## Data shown

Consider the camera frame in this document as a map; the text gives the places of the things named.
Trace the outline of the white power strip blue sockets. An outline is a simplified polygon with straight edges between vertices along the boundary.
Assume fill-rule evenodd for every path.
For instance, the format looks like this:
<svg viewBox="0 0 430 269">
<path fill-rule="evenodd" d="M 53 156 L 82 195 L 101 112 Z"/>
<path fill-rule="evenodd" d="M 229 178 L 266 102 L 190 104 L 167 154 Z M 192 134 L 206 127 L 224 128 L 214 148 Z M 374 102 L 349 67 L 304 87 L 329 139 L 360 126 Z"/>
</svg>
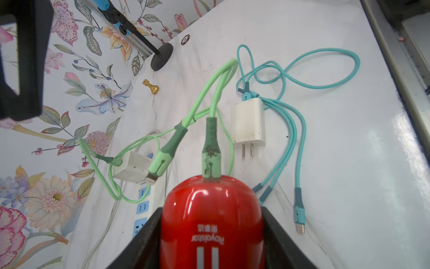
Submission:
<svg viewBox="0 0 430 269">
<path fill-rule="evenodd" d="M 159 139 L 156 137 L 159 133 L 159 130 L 152 130 L 147 136 L 140 139 L 136 143 L 134 143 L 129 149 L 126 149 L 126 153 L 130 152 L 137 152 L 139 148 L 148 140 L 152 140 L 152 136 L 159 142 Z M 149 211 L 150 209 L 150 202 L 149 200 L 144 200 L 143 198 L 147 198 L 147 196 L 150 194 L 150 188 L 148 185 L 145 185 L 139 190 L 139 203 L 137 204 L 137 221 L 134 224 L 133 228 L 133 236 L 137 235 L 137 233 L 140 231 L 140 229 L 144 226 L 144 223 L 147 221 L 147 217 L 143 217 L 143 214 Z M 82 269 L 88 269 L 90 265 L 90 261 L 99 248 L 100 244 L 103 242 L 104 238 L 106 237 L 110 227 L 112 226 L 113 220 L 115 218 L 115 215 L 118 211 L 120 201 L 115 201 L 112 211 L 110 213 L 108 223 L 106 224 L 106 227 L 101 235 L 101 237 L 98 239 L 96 244 L 93 246 L 93 248 L 89 251 L 87 257 L 84 260 L 84 263 L 82 264 Z"/>
</svg>

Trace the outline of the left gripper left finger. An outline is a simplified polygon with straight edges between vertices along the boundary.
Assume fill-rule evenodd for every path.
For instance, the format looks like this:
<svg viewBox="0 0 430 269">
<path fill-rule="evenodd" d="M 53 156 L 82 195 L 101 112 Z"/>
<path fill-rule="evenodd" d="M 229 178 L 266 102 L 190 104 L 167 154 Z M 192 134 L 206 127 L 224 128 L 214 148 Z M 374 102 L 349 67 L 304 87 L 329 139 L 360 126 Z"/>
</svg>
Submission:
<svg viewBox="0 0 430 269">
<path fill-rule="evenodd" d="M 108 269 L 160 269 L 161 218 L 159 207 Z"/>
</svg>

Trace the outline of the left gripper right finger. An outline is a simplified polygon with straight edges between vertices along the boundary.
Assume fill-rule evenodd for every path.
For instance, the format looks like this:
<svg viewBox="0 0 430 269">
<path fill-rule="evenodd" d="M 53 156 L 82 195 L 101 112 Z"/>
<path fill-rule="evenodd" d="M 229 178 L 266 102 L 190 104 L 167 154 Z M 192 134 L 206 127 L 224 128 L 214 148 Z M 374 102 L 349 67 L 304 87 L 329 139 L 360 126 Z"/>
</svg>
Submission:
<svg viewBox="0 0 430 269">
<path fill-rule="evenodd" d="M 262 206 L 266 269 L 316 269 L 270 211 Z"/>
</svg>

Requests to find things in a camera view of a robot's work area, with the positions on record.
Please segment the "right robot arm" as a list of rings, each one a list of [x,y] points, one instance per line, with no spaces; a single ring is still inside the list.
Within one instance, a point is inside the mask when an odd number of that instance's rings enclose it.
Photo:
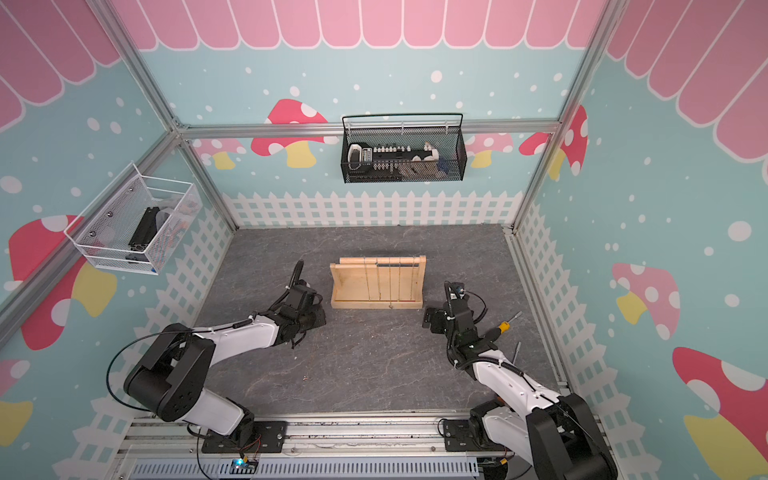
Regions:
[[[470,438],[480,448],[498,445],[526,461],[540,479],[616,479],[618,467],[587,402],[562,395],[508,359],[495,341],[507,322],[486,333],[477,324],[473,293],[461,282],[444,283],[446,300],[425,310],[422,326],[446,338],[452,368],[489,388],[496,399],[473,409]]]

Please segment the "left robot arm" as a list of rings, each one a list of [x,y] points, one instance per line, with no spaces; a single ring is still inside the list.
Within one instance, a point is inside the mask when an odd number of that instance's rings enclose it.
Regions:
[[[172,323],[146,335],[153,343],[127,374],[122,389],[166,422],[182,421],[206,432],[213,448],[244,457],[265,446],[254,414],[205,387],[210,367],[252,350],[288,344],[297,347],[308,331],[326,324],[322,296],[301,278],[299,260],[283,293],[270,307],[246,319],[203,329]]]

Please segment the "wooden jewelry display stand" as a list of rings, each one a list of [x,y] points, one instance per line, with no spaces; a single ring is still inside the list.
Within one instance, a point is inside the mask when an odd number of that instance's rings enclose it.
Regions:
[[[344,257],[330,265],[331,305],[348,310],[418,310],[427,258]]]

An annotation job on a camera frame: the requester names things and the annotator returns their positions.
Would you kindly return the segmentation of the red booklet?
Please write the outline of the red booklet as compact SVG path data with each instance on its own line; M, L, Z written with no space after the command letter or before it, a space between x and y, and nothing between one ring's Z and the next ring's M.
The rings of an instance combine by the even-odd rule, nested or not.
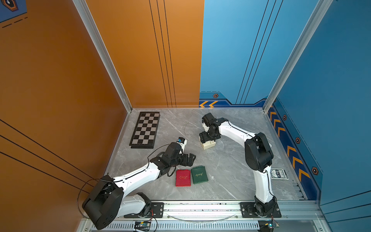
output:
M177 170L176 171L176 187L190 187L191 186L191 171Z

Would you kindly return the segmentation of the left circuit board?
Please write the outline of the left circuit board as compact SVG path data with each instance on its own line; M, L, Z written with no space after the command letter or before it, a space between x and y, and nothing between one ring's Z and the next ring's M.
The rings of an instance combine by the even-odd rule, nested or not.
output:
M151 224L151 221L135 221L133 229L135 232L149 232Z

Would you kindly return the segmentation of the right circuit board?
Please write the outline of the right circuit board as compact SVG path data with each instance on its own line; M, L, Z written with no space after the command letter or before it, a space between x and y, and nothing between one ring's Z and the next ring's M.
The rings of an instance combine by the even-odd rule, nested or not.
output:
M258 221L259 229L258 232L273 232L276 227L280 227L279 223L275 221Z

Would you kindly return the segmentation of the aluminium corner post left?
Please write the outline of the aluminium corner post left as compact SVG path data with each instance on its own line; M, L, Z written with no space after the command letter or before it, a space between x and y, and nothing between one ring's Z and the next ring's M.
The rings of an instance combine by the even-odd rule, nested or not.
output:
M123 87L121 79L117 73L115 65L110 57L110 54L106 48L103 38L99 32L97 24L93 18L93 15L88 7L86 1L73 0L72 1L77 9L80 18L82 19L85 28L87 29L89 36L98 52L98 55L104 64L107 73L109 74L111 81L128 113L132 112L132 105L129 101L127 93Z

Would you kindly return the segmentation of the circuit board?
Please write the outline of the circuit board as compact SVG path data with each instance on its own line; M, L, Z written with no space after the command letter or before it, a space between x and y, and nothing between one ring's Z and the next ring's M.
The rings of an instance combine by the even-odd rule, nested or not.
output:
M275 221L258 221L259 229L258 232L273 232L276 227L280 227L279 223Z
M135 232L149 232L151 224L151 221L135 221L133 229Z

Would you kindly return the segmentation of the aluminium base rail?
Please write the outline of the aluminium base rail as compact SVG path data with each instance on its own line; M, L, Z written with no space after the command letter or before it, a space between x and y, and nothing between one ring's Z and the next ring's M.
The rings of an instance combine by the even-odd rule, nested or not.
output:
M272 212L260 216L253 201L152 201L126 199L123 211L119 204L86 207L85 211L97 227L106 228L117 218L174 219L189 222L219 220L324 220L325 216L315 201L278 201Z

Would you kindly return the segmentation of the green booklet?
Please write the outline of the green booklet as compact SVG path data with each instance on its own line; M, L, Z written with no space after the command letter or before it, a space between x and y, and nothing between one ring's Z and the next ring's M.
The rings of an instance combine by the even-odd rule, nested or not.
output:
M207 172L204 166L198 166L191 169L193 184L208 182Z

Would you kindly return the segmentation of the aluminium corner post right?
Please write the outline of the aluminium corner post right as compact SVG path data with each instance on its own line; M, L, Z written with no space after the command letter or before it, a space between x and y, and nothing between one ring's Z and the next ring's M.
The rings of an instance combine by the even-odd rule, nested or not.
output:
M272 90L270 91L270 94L268 95L268 98L262 108L264 113L268 113L270 107L273 105L274 100L278 97L278 94L280 93L291 72L299 61L299 58L303 54L305 48L307 47L312 36L320 25L332 2L333 0L320 0L316 4L288 60L286 61L281 73L279 74L275 84L273 85Z

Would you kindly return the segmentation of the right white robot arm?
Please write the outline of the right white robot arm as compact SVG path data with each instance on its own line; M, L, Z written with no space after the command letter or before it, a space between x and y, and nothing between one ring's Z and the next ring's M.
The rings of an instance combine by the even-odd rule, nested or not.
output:
M244 148L245 161L254 171L256 185L254 214L273 216L278 209L277 198L272 191L271 166L274 154L264 133L253 133L239 128L228 119L215 118L211 113L202 117L204 131L199 134L203 149L214 146L217 139L226 136Z

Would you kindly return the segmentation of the black white chessboard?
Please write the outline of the black white chessboard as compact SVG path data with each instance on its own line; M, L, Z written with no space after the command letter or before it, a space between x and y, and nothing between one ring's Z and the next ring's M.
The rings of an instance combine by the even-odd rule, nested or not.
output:
M140 112L129 146L136 149L153 149L160 112Z

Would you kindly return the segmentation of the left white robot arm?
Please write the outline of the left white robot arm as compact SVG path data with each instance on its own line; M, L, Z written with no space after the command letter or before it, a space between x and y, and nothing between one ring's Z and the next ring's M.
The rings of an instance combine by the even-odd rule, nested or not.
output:
M129 194L162 176L171 177L179 165L191 167L196 156L184 153L186 144L187 140L180 137L143 167L119 177L105 175L98 179L82 203L82 209L94 226L102 230L117 217L132 214L138 217L151 216L151 200L142 192L133 196Z

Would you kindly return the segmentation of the playing card deck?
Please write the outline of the playing card deck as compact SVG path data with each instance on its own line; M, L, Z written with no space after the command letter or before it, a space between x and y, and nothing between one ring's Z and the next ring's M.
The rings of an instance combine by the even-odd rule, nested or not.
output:
M272 168L271 178L272 180L289 180L285 169L282 168Z

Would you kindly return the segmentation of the aluminium corner post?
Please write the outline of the aluminium corner post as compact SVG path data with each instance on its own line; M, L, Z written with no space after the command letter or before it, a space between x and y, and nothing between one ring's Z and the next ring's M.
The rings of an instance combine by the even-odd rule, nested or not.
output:
M288 60L286 61L281 73L279 74L275 84L273 85L272 90L270 91L270 94L268 95L268 98L262 108L264 113L268 113L270 107L273 105L274 100L278 97L278 94L280 93L291 72L299 61L299 58L303 54L305 48L307 47L312 36L320 25L332 2L333 0L320 0L316 4Z
M87 29L89 36L98 52L98 55L104 64L107 73L109 74L111 81L128 113L132 112L132 105L129 101L127 93L123 87L121 79L117 73L115 65L110 57L110 54L106 48L103 38L99 32L97 24L93 18L93 15L88 7L86 1L73 0L72 1L77 9L80 18L82 19L85 28Z

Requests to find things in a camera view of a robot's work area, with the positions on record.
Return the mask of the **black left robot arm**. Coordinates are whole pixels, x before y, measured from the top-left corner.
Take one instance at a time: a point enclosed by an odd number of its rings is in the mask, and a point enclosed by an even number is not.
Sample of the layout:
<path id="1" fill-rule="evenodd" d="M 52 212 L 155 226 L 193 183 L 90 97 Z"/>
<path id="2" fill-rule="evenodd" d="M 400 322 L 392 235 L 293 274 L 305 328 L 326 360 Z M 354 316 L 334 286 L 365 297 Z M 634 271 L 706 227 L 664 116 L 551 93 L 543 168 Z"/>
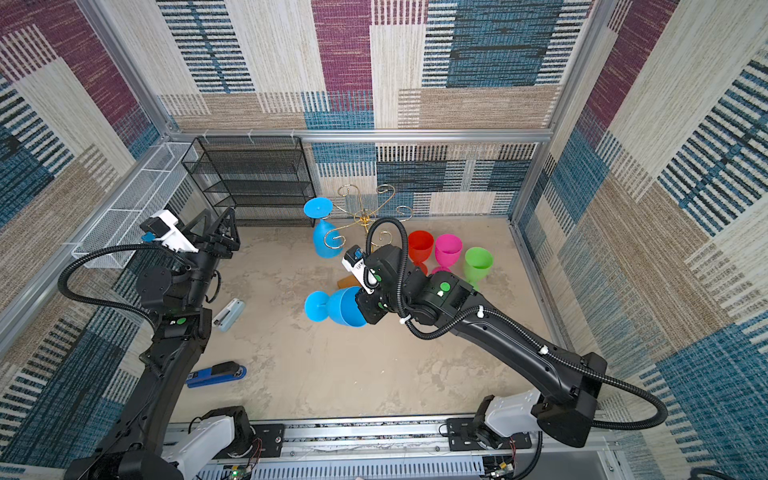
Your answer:
<path id="1" fill-rule="evenodd" d="M 139 357 L 142 375 L 122 414 L 87 458 L 71 462 L 67 479 L 194 479 L 217 455 L 240 458 L 254 450 L 256 434 L 241 407 L 224 407 L 202 416 L 197 427 L 169 452 L 164 440 L 173 410 L 193 367 L 211 337 L 213 313 L 205 307 L 220 261 L 241 242 L 235 210 L 217 218 L 208 212 L 180 225 L 161 210 L 140 225 L 141 242 L 96 250 L 67 265 L 58 291 L 78 303 L 108 307 L 141 316 L 150 325 L 150 347 Z M 136 281 L 139 306 L 92 298 L 72 291 L 70 277 L 87 263 L 112 253 L 156 251 L 180 267 L 152 266 Z"/>

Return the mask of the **blue wine glass front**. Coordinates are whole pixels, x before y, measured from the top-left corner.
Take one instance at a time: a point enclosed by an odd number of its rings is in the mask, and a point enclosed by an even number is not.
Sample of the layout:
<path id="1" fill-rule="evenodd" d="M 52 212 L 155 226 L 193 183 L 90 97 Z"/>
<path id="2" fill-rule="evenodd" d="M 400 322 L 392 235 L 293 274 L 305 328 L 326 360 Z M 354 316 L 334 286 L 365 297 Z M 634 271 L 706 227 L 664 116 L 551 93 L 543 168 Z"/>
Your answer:
<path id="1" fill-rule="evenodd" d="M 359 292 L 359 287 L 340 289 L 332 295 L 313 292 L 305 300 L 304 312 L 313 322 L 330 319 L 342 326 L 361 328 L 367 322 L 356 303 Z"/>

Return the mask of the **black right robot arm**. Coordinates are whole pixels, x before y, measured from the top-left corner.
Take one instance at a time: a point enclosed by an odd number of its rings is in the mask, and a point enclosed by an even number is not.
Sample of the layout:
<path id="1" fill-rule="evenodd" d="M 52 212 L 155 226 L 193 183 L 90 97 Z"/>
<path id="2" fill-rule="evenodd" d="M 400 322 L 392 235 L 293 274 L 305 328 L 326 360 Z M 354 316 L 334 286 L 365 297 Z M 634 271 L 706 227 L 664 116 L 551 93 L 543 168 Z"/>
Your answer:
<path id="1" fill-rule="evenodd" d="M 359 246 L 344 254 L 342 264 L 361 281 L 355 301 L 367 323 L 378 323 L 404 298 L 411 320 L 435 333 L 446 329 L 489 352 L 522 375 L 532 390 L 512 396 L 486 396 L 466 428 L 469 438 L 486 449 L 500 449 L 518 433 L 543 432 L 560 443 L 586 444 L 597 409 L 600 382 L 580 373 L 603 374 L 607 362 L 596 353 L 579 355 L 536 335 L 496 309 L 472 285 L 441 271 L 425 275 L 406 264 L 404 283 L 396 286 L 402 251 L 385 245 L 370 255 Z"/>

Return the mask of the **green wine glass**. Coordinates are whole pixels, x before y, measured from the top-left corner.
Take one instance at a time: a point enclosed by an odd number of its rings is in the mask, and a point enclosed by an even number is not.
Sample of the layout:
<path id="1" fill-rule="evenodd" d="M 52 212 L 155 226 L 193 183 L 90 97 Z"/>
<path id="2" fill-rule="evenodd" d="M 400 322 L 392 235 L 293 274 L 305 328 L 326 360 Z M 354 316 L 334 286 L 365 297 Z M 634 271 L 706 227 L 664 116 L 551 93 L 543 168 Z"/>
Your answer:
<path id="1" fill-rule="evenodd" d="M 477 288 L 479 282 L 488 276 L 493 264 L 494 257 L 490 251 L 482 247 L 469 248 L 464 256 L 465 280 Z"/>

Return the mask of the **blue wine glass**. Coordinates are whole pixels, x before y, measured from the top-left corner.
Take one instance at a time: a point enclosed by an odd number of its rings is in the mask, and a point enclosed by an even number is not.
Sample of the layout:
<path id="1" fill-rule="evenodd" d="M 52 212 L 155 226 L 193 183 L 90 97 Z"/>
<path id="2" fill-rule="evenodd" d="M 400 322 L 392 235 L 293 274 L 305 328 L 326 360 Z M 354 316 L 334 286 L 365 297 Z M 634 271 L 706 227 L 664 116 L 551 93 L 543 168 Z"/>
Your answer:
<path id="1" fill-rule="evenodd" d="M 342 326 L 361 328 L 367 322 L 356 303 L 359 292 L 359 287 L 340 289 L 332 295 L 313 292 L 305 300 L 304 312 L 313 322 L 330 319 Z"/>
<path id="2" fill-rule="evenodd" d="M 325 259 L 334 258 L 339 255 L 344 244 L 343 236 L 327 220 L 333 208 L 332 201 L 324 197 L 308 200 L 303 207 L 304 214 L 316 221 L 312 242 L 316 254 Z"/>

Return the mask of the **red wine glass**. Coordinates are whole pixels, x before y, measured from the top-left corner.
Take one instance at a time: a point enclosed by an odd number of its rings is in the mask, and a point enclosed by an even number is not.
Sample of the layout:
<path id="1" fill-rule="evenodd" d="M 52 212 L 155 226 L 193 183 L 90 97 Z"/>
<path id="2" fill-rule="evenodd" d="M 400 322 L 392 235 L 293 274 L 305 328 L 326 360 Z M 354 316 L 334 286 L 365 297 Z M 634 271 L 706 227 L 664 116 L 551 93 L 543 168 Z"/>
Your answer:
<path id="1" fill-rule="evenodd" d="M 425 275 L 428 274 L 426 261 L 431 257 L 434 237 L 427 231 L 416 230 L 408 236 L 408 255 L 410 260 Z"/>

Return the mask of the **magenta wine glass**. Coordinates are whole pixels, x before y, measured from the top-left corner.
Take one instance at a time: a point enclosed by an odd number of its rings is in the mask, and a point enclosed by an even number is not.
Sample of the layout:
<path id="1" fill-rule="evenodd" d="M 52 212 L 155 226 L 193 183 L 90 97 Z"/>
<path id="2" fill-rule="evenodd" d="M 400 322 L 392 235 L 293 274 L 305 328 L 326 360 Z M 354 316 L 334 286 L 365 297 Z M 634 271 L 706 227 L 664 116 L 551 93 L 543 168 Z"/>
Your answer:
<path id="1" fill-rule="evenodd" d="M 450 272 L 459 260 L 463 251 L 462 240 L 453 234 L 443 234 L 437 238 L 434 245 L 434 255 L 437 267 L 432 273 Z"/>

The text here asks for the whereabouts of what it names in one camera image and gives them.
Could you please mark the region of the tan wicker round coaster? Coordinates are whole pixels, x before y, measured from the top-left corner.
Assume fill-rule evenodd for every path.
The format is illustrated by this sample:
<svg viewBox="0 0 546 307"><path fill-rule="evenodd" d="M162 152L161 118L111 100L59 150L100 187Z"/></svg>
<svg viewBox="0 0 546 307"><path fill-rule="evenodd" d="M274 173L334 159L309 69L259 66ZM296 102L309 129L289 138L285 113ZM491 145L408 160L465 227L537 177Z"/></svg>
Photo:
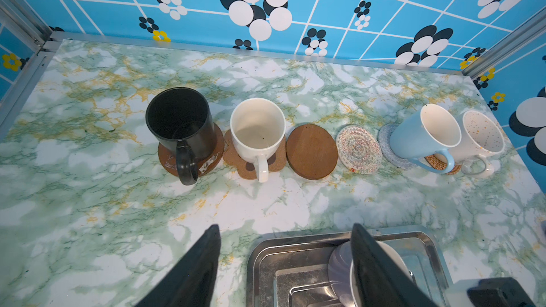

## Exercise details
Show, from the listing above, each line that contains the word "playing".

## Task answer
Would you kindly return the segmentation of the playing card deck?
Please write the outline of the playing card deck as compact SVG path data with each instance on its own line; M, L, Z written with no space after the command letter or before it, a space between x and y, and nothing between one ring's Z and the next ring's M.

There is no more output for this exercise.